What happens if I own an American Bully XL?
Check if your dog is an American Bully XL type dog. Use the Government’s Official definition of an XL Bully dog to identify if your dog may that type. This involves checking the dog’s physical characteristics such as its size and height.
From 1 February 2024 it will be a criminal offence to own an XL Bully in England and Wales unless you have a Certificate of Exemption for your dog. You will have until 31 January 2024 to apply for this exemption. The Government will provide more information on how to apply for an exemption for an American Bully XL dog soon and we’ll update this page when they do. The application costs £92.40.
To keep an American Bully XL dog, you must ensure they are:
- neutered (or if your dog is less than one year old on 31 January 2024, they must be neutered by 31 December 2024)

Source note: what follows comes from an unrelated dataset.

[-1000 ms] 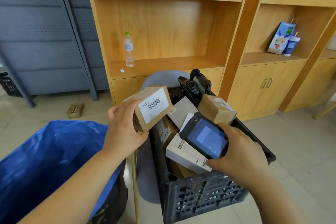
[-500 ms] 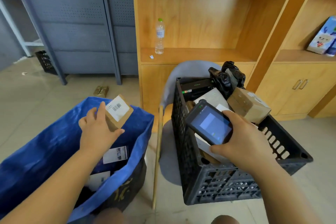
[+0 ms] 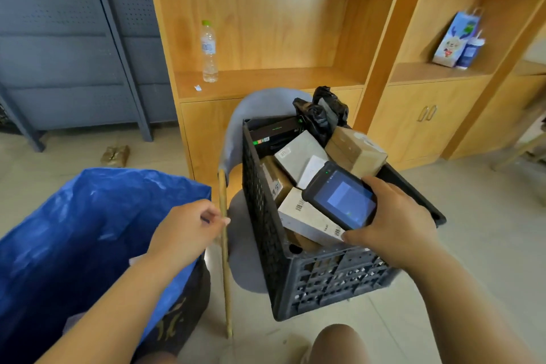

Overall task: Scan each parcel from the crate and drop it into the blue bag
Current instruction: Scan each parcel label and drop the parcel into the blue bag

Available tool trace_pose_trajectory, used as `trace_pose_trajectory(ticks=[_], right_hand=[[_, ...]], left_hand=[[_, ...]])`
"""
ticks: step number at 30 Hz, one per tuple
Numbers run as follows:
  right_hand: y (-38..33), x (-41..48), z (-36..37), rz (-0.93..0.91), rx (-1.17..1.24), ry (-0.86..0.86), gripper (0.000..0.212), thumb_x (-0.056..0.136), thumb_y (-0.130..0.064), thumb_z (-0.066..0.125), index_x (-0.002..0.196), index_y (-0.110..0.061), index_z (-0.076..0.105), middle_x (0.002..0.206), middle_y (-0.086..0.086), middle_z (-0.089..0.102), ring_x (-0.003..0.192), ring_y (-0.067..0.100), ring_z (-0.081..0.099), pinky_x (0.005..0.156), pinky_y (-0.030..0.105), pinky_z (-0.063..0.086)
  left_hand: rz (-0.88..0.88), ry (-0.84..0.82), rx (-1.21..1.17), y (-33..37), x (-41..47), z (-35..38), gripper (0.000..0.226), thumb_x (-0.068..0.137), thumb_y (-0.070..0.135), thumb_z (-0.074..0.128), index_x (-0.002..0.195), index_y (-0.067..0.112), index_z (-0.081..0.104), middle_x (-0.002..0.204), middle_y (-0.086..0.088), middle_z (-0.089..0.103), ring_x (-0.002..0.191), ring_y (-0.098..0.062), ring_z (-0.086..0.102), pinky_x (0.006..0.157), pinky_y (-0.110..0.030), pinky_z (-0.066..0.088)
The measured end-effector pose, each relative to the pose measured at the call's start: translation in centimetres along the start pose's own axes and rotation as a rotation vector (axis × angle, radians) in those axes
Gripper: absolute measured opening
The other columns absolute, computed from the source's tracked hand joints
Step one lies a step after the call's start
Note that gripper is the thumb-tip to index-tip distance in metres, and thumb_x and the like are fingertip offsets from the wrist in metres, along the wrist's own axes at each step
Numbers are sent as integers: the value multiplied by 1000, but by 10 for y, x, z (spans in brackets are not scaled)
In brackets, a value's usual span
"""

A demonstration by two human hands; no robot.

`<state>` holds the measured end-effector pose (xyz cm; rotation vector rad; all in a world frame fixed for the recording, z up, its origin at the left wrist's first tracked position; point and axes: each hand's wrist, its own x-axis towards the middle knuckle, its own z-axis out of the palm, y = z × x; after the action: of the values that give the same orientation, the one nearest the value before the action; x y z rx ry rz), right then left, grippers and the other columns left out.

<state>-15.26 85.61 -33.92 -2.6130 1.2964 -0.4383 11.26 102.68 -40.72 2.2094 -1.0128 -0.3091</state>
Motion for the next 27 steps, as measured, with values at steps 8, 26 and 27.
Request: trace_pose_trajectory(ticks=[8, 26, 27], right_hand=[[66, 2, -10, 219, -51, 12, 92, 51, -55, 74, 130, -32, 34, 98, -8, 47, 83, 19, 49, 78, 38, 45], [143, 54, 4, 328, -92, 35, 87, 56, -51, 68, 132, -30, 30, 95, -9, 47, 82, 16, 46, 71, 33, 34], [144, 56, 6, 327, -92, 34, 87, 56, -50, 68, 132, -30, 30, 95, -9, 47, 83, 16, 46, 71, 33, 34]], left_hand=[[256, -138, 51, 83, 41, 66, 14, 86, 40, 67, 97, 31, 65, 85, 18, 63, 83, 0, 61, 64, -16, 44], [-135, -319, 53, 133, 181, 218, 62, 84, 24, 72, 131, 6, 36, 126, -15, 54, 111, -31, 55, 83, -36, 46], [-136, -295, 40, 133, 183, 219, 58, 82, 22, 74, 127, 6, 40, 124, -15, 56, 110, -31, 56, 79, -35, 45]])
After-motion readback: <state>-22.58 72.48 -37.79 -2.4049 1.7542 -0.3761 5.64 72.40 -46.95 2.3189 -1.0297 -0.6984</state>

- kept on a lead and muzzled at all times when in public
- kept in a secure place so that they can’t escape.
And owners must:
- have third party liability insurance against your dog injuring other people
- be aged over 16
- show the Certificate of Exemption when asked by a police officer or council dog warden, either at the time or within 5 days
- let the Index of Exempt Dogs know if you change address, or your dog dies.
If you own an American Bully XL type dog, you can start preparing by making sure your dog is neutered, microchipped and trained to wear a muzzle. watch our handy training video below. You can also obtain third-party liability insurance. You can find more information about preparing for the ban on the Government’s website.
Muzzle training tips:
What is an American Bully XL or XL Bully?
The Government has developed an official definition of an American Bully XL, which you can read in full on their website. It includes detaila on height, shape and other features, The definition was decided by an expert group, led by the Government and made up of police, local authority, vets and other animal welfare experts.
The American Bully XL is defined as a large dog with a muscular body and blocky head, suggesting great strength and power for its size.
Which types of dogs are already banned in the UK?
The Dangerous Dogs Act was introduced in 1991 and gave the Government the power to ban any breed appearing to be bred for fighting or to have the characteristics of a type bred for that purpose. Under the Dangerous Dogs Act, these breed types are banned in the UK:
- Pit Bull Terrier
- Japanese Tosa
- Dogo Argentino
- Fila Brasileiro
It’s illegal to breed, sell, give away or abandon a banned type of dog.
If you own a currently banned breed type, and don’t have a certificate of exemption to keep them, the police can seize the dog and keep them, even if they’re not acting dangerously and no complaint has been made. A court process is then needed to determine if the dog poses a danger to the public and if the owner can apply for an exemption certificate.